Placer County started the new year with major infrastructure approvals, including a $45 million project to replace the aging and often-flooded Walerga Road bridge west of Roseville this summer.
The county plans to complete more than $60 million of bridge work this summer countywide. This includes the proposed replacement of the bridge on Gold Hill Road at Auburn Ravine as well as projects on Walerga Road, Dowd Road and Bowman Road.
“Updating our county infrastructure is critical to our communities’ safety and quality of life,” said Ken Grehm, director of the Placer County Department of Public Works. “By securing federal funding to pay for the majority of the work, we’re pleased to ensure a safe and mobile Placer County while making the most efficient use of our taxpayer dollars.”
The total cost of the Walerga bridge replacement is estimated to be $45.8 million. More than $36 million of federal funds are committed to the project with the rest coming from a combination of county traffic mitigation fees, utility owner contributions and other local funds.
The bridge, a narrow, two-lane roadway over Dry Creek, was built in 1973 and regularly floods. The bridge has inadequate road space and the approaches do not meet current flood protection standards. The new bridge will be bigger, longer and 12 feet higher, reducing flood-related closures. A new bridge is also needed to meet the anticipated needs of the community due to continuing development and increasing traffic volumes in the area.

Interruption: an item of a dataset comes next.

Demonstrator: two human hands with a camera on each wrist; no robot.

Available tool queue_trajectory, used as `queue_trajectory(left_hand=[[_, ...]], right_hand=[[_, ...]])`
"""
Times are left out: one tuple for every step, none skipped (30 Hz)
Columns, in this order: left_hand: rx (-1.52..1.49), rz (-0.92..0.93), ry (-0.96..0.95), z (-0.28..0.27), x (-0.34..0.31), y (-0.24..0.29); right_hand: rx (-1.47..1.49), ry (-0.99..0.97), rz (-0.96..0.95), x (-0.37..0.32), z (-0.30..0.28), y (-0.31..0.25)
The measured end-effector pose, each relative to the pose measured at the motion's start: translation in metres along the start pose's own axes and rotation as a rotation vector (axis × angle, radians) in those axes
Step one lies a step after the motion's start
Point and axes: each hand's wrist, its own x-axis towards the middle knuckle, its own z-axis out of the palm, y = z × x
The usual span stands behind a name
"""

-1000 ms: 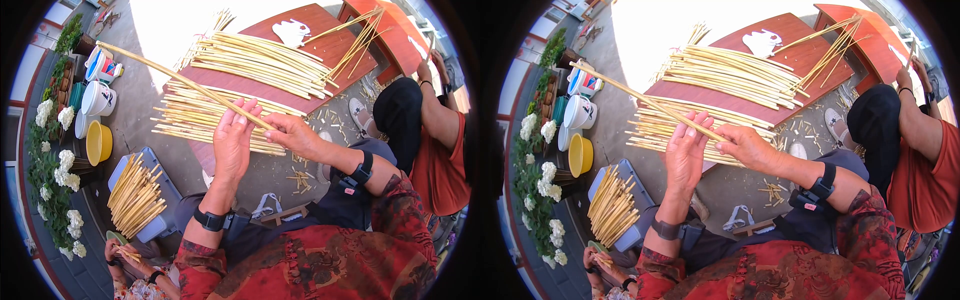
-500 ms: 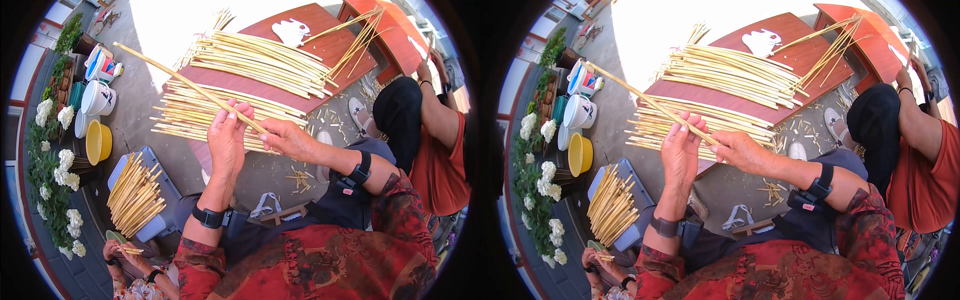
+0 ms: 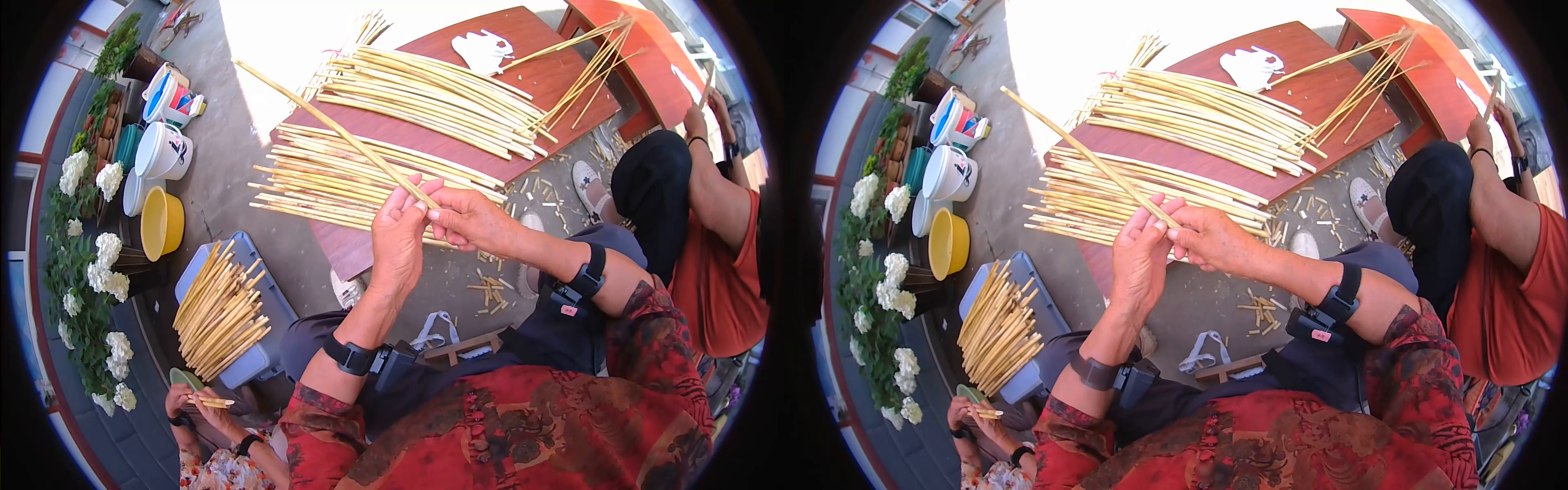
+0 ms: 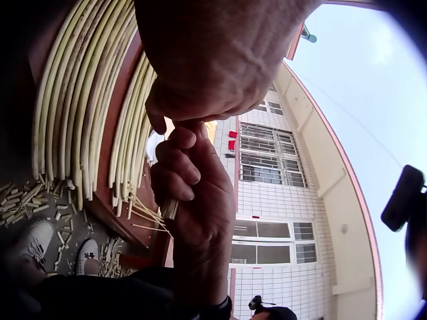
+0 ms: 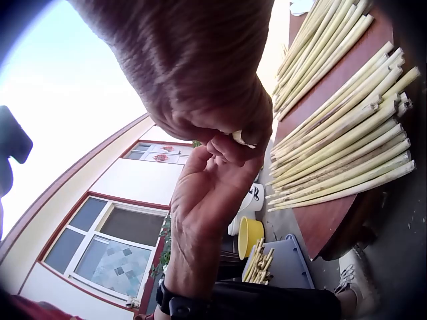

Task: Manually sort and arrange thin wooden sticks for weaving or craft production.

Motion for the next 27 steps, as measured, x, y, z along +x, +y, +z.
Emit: queue_trajectory(left_hand=[[0.000,0.003,0.004,-0.002,0.000,-0.001],[-0.003,0.000,0.015,-0.004,0.000,-0.003],[-0.005,-0.003,0.025,-0.006,0.000,-0.003],[-0.006,-0.001,0.029,-0.007,0.000,-0.003],[-0.014,0.013,0.042,-0.008,0.000,0.000],[-0.023,0.028,0.055,-0.010,0.001,0.003],[-0.023,0.029,0.058,-0.012,0.003,0.007],[-0.046,0.057,0.104,-0.014,0.005,0.014],[-0.070,0.086,0.151,-0.017,0.007,0.019],[-0.072,0.090,0.156,-0.019,0.009,0.022],[-0.079,0.109,0.156,-0.022,0.010,0.025],[-0.087,0.130,0.155,-0.024,0.010,0.026],[-0.062,0.144,0.124,-0.021,0.008,0.025],[-0.064,0.150,0.128,-0.018,0.006,0.021],[-0.041,0.108,0.074,-0.015,0.004,0.017],[-0.016,0.064,0.018,-0.012,0.002,0.012],[-0.017,0.064,0.018,-0.008,-0.002,0.008],[-0.009,0.038,0.012,-0.005,-0.005,0.004],[0.000,0.013,0.007,-0.004,-0.007,0.002],[-0.001,0.013,0.008,-0.005,-0.007,0.003],[0.000,-0.008,0.017,-0.008,-0.006,0.005],[0.002,-0.030,0.027,-0.011,-0.004,0.007],[0.001,-0.030,0.027,-0.013,-0.003,0.007],[0.009,0.005,0.042,-0.016,-0.001,0.007],[0.017,0.041,0.057,-0.018,0.001,0.010],[-0.034,0.080,0.096,-0.020,0.002,0.013],[-0.084,0.120,0.134,-0.021,0.004,0.021]], right_hand=[[0.001,-0.001,0.016,0.001,0.000,0.001],[0.002,-0.001,0.032,0.002,0.001,0.002],[0.000,-0.005,0.033,0.003,0.002,0.002],[0.024,-0.008,0.037,0.004,0.003,0.002],[0.048,-0.010,0.040,0.005,0.005,0.002],[0.046,-0.013,0.041,0.005,0.007,0.002],[0.013,-0.021,0.012,0.004,0.009,0.003],[-0.021,-0.029,-0.018,0.003,0.012,0.004],[-0.022,-0.034,-0.016,0.003,0.014,0.004],[-0.052,-0.057,0.005,0.002,0.015,0.003],[-0.081,-0.080,0.026,0.002,0.016,0.002],[-0.086,-0.086,0.028,0.002,0.018,0.002],[-0.043,-0.077,0.027,0.001,0.017,0.003],[-0.001,-0.067,0.026,0.001,0.016,0.003],[-0.004,-0.069,0.027,0.004,0.015,0.003],[0.010,-0.052,0.006,0.007,0.012,0.005],[0.025,-0.034,-0.015,0.009,0.010,0.006],[0.024,-0.033,-0.014,0.008,0.009,0.006],[0.005,-0.033,0.000,0.008,0.009,0.007],[-0.013,-0.035,0.014,0.007,0.009,0.006],[-0.014,-0.035,0.015,0.007,0.009,0.005],[-0.041,-0.034,0.009,0.006,0.011,0.003],[-0.069,-0.033,0.002,0.006,0.012,0.001],[-0.069,-0.033,0.002,0.005,0.014,0.001],[-0.094,-0.034,-0.006,0.003,0.016,0.003],[-0.118,-0.034,-0.015,0.002,0.018,0.003],[-0.119,-0.035,-0.014,0.001,0.019,0.003]])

The board today also approved construction management contracts for two smaller bridge replacement projects: the Bowman Road at Union Pacific Railroad Bridge Rehabilitation Project in North Auburn for $916,815; and the Markham Ravine Bridge Replacement Project in Lincoln for $525,872. These projects will also receive funding from the Federal Highway Bridge Program. The proposed $2.9 million replacement of the Gold Hill Road bridge over Auburn Ravine was approved in November 2018.
The Federal Highway Bridge Program is a safety program that provides federal aid to local agencies to replace and rehabilitate deficient locally-owned public highway bridges. The program is funded by the Federal Highway Administration.